_WHAT IS REQUIRED_: Filter the listing below, copying every line in which the word "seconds" appears.

◆ ◆ ◆ ◆ ◆ ◆ ◆

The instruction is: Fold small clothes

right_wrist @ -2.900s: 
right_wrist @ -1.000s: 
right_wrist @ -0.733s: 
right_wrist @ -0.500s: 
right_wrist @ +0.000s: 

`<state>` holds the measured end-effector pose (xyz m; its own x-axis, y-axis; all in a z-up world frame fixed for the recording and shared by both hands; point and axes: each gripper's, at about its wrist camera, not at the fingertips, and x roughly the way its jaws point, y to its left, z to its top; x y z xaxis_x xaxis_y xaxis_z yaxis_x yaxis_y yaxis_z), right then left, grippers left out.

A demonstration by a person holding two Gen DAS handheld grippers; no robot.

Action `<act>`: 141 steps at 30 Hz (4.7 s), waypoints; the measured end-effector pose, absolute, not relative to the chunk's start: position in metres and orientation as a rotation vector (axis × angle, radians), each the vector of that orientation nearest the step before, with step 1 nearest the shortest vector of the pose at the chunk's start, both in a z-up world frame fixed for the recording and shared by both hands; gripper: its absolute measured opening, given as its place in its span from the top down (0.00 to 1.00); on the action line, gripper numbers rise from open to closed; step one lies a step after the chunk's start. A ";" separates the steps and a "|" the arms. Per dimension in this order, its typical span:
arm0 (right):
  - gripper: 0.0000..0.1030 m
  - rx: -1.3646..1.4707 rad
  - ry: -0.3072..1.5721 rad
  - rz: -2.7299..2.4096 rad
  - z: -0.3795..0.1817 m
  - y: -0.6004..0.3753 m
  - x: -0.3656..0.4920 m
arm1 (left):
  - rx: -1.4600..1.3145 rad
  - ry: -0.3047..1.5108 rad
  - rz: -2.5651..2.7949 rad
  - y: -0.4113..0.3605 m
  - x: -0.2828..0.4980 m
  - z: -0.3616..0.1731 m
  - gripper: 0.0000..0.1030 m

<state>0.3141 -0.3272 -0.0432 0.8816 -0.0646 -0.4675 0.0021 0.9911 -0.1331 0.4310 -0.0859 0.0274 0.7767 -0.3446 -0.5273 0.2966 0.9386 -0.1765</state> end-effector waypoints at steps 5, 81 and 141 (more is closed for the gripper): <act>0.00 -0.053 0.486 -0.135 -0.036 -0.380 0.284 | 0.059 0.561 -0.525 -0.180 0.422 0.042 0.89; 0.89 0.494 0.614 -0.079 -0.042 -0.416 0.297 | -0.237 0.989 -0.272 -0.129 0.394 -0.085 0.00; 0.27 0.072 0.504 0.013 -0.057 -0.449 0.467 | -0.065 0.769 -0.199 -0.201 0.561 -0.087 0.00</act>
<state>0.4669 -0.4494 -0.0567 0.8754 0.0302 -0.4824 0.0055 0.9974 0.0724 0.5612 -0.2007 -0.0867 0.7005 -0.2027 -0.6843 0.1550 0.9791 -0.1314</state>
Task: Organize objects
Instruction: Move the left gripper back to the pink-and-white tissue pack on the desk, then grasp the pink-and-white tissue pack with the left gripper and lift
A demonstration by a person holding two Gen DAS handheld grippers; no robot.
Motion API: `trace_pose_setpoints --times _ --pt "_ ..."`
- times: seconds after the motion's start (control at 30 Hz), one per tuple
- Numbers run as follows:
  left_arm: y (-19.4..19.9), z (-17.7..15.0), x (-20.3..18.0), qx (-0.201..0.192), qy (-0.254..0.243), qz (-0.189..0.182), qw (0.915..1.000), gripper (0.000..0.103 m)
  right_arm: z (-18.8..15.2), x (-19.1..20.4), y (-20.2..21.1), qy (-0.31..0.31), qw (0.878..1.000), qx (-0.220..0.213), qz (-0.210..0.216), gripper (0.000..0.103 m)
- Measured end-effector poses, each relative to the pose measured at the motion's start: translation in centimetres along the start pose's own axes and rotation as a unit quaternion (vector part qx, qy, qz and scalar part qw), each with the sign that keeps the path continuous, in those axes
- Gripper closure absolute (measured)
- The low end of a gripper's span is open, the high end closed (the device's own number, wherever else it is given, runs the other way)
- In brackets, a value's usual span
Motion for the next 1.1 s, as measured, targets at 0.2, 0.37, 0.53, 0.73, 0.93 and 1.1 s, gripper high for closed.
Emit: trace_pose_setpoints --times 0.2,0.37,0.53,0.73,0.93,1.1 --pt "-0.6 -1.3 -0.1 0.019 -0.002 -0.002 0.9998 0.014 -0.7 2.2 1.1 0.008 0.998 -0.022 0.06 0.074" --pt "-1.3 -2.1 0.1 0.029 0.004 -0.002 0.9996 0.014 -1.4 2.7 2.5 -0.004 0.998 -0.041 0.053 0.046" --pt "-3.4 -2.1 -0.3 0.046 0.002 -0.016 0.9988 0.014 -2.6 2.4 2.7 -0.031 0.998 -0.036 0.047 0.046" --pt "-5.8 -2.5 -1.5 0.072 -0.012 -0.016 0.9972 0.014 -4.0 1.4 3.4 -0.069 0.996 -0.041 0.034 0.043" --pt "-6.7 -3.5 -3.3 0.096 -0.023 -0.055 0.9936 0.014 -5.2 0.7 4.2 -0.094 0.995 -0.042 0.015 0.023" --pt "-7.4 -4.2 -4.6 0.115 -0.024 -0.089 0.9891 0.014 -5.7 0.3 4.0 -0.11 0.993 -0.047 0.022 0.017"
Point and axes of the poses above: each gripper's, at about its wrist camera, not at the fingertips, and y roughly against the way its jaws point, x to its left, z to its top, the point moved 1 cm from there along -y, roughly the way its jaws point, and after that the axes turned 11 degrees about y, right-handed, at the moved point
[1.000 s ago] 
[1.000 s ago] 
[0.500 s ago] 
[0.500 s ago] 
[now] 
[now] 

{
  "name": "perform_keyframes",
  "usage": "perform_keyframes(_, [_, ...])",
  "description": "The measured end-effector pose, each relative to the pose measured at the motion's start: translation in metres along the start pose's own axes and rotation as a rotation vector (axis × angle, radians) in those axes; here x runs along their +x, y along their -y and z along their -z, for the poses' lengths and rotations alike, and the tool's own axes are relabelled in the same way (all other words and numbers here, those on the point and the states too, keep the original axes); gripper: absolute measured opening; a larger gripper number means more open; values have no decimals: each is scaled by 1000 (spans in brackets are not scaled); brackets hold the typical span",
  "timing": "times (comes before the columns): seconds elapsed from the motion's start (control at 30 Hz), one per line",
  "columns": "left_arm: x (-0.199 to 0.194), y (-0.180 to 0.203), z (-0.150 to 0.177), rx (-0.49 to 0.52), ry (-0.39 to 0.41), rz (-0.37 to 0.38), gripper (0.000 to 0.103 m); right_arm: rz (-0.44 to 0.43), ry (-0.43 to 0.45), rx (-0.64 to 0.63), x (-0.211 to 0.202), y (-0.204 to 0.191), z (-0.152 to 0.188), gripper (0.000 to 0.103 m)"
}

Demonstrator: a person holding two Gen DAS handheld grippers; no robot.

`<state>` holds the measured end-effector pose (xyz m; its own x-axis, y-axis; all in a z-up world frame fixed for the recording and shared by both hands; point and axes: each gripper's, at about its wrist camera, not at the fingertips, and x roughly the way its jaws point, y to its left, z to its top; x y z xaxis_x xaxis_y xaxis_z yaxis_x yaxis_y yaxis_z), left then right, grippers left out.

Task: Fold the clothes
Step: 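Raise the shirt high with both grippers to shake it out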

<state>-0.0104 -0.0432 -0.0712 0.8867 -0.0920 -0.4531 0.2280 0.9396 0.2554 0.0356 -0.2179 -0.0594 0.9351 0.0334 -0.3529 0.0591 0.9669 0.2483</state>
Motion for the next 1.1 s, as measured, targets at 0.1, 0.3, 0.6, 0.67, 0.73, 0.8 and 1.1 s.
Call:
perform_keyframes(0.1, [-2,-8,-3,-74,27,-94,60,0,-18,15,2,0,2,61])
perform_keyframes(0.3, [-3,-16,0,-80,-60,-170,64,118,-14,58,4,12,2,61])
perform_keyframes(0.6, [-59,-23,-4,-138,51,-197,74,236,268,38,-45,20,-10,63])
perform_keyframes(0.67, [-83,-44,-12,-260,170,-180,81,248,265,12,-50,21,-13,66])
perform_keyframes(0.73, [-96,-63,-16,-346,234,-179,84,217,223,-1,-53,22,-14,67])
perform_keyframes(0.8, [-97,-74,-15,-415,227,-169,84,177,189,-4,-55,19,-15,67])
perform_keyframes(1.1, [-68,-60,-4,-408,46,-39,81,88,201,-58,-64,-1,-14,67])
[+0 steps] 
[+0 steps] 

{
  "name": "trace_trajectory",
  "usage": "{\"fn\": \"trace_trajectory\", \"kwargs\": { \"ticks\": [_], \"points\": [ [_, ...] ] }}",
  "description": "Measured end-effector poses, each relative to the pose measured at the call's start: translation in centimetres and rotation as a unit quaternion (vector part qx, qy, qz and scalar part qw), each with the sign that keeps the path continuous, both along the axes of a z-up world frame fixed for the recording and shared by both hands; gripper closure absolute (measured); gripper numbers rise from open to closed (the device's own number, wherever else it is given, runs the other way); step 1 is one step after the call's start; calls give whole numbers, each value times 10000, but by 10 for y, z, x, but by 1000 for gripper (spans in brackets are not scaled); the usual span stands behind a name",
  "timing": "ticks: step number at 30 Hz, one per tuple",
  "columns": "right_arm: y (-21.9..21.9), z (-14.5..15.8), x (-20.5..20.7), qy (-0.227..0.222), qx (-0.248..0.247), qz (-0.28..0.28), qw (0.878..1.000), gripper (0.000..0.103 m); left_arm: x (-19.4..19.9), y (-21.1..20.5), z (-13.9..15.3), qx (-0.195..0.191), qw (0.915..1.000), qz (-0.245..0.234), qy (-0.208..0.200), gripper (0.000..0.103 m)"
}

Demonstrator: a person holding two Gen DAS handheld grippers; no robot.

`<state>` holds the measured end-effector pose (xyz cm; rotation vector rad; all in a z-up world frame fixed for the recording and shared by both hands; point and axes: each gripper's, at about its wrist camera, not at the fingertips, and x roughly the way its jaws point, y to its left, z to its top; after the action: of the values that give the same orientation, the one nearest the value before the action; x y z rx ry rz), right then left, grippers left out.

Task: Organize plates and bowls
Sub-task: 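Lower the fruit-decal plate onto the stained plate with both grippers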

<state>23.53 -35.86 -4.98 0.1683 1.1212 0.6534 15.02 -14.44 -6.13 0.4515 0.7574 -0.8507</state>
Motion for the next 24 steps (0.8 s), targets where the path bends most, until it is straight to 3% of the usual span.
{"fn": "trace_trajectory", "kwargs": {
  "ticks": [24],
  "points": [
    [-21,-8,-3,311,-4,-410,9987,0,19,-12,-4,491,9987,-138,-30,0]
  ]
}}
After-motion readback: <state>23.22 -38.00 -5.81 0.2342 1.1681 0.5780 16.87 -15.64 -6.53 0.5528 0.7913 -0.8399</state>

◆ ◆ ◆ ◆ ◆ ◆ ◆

_ANSWER TO THE EXERCISE_:
- times: seconds after the motion's start (control at 30 Hz), one per tuple
  "timing": "times (comes before the columns): seconds elapsed from the motion's start (control at 30 Hz), one per line",

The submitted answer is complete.